== Exercise objective ==
Only the lines below between the ones containing "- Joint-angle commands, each" and "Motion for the", inclusive, are to be reproduced, each exactly as it stands.

== Data block ==
******

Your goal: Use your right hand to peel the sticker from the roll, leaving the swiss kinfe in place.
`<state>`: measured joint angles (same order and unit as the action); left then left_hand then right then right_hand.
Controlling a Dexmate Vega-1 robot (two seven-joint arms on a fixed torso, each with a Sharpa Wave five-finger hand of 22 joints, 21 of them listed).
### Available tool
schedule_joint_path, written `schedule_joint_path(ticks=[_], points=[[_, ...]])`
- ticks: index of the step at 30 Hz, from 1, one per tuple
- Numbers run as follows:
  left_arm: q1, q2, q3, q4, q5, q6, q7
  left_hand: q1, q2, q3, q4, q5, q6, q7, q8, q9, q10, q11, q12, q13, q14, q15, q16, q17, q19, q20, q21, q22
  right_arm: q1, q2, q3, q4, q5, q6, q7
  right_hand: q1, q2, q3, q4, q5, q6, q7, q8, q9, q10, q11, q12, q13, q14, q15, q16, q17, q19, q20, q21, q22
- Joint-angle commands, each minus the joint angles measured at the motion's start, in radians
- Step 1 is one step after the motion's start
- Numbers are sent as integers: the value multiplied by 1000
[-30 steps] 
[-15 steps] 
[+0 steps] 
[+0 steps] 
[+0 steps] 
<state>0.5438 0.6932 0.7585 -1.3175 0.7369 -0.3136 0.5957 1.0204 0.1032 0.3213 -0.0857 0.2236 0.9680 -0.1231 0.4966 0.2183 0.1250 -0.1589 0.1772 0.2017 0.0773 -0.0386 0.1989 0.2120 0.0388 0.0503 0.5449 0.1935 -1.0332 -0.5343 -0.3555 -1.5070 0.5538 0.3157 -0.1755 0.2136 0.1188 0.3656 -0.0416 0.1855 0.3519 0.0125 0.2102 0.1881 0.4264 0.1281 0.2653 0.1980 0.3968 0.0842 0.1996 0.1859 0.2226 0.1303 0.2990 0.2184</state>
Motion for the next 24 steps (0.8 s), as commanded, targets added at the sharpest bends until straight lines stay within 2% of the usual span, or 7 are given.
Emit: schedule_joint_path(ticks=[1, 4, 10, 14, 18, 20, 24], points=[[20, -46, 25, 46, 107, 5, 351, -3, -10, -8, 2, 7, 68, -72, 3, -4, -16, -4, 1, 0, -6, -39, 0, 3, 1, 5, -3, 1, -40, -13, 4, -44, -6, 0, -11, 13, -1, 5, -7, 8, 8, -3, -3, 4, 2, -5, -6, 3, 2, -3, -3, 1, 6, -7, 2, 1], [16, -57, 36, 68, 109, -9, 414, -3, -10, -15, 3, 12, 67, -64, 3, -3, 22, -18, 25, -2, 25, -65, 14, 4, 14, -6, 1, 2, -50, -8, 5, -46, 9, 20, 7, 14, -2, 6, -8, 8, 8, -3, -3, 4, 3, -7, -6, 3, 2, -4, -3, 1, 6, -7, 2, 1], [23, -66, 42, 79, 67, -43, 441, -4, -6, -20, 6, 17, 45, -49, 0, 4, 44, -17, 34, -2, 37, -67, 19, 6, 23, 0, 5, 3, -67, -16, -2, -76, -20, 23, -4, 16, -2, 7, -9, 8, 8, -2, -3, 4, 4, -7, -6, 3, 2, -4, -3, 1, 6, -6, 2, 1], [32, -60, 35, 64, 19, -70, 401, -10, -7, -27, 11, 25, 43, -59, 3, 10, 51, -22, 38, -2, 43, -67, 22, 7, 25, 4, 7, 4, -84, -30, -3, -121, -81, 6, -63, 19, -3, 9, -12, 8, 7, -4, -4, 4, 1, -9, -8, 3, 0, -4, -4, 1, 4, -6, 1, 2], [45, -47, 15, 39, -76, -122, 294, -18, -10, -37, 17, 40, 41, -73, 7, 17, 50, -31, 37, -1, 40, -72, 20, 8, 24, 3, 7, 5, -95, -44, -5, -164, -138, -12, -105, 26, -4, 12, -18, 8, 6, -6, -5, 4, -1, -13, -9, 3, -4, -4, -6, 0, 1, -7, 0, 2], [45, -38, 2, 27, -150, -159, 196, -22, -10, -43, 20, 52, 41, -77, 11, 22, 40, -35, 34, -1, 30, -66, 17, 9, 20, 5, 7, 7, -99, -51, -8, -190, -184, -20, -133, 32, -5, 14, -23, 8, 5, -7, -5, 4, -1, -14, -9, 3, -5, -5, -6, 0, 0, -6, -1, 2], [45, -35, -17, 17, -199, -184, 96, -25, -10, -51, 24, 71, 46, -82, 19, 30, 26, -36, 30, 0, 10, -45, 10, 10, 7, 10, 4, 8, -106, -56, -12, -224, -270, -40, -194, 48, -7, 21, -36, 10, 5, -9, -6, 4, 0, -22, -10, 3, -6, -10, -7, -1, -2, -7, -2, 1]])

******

== Your response ==
- Joint-angle commands, each minus the joint angles measured at the motion's start, in radians
- Step 1 is one step after the motion's start
- Numbers are sent as integers: the value multiplied by 1000
[-30 steps] 
[-15 steps] 
[+0 steps] 
[+0 steps] 
[+0 steps] 
<state>0.5438 0.6932 0.7585 -1.3175 0.7369 -0.3136 0.5957 1.0204 0.1032 0.3213 -0.0857 0.2236 0.9680 -0.1231 0.4966 0.2183 0.1250 -0.1589 0.1772 0.2017 0.0773 -0.0386 0.1989 0.2120 0.0388 0.0503 0.5449 0.1935 -1.0332 -0.5343 -0.3555 -1.5070 0.5538 0.3157 -0.1755 0.2136 0.1188 0.3656 -0.0416 0.1855 0.3519 0.0125 0.2102 0.1881 0.4264 0.1281 0.2653 0.1980 0.3968 0.0842 0.1996 0.1859 0.2226 0.1303 0.2990 0.2184</state>
Motion for the next 24 steps (0.8 s), as commanded, targets added at the sharpest bends until straight lines stay within 2% of the usual span, or 7 are given.

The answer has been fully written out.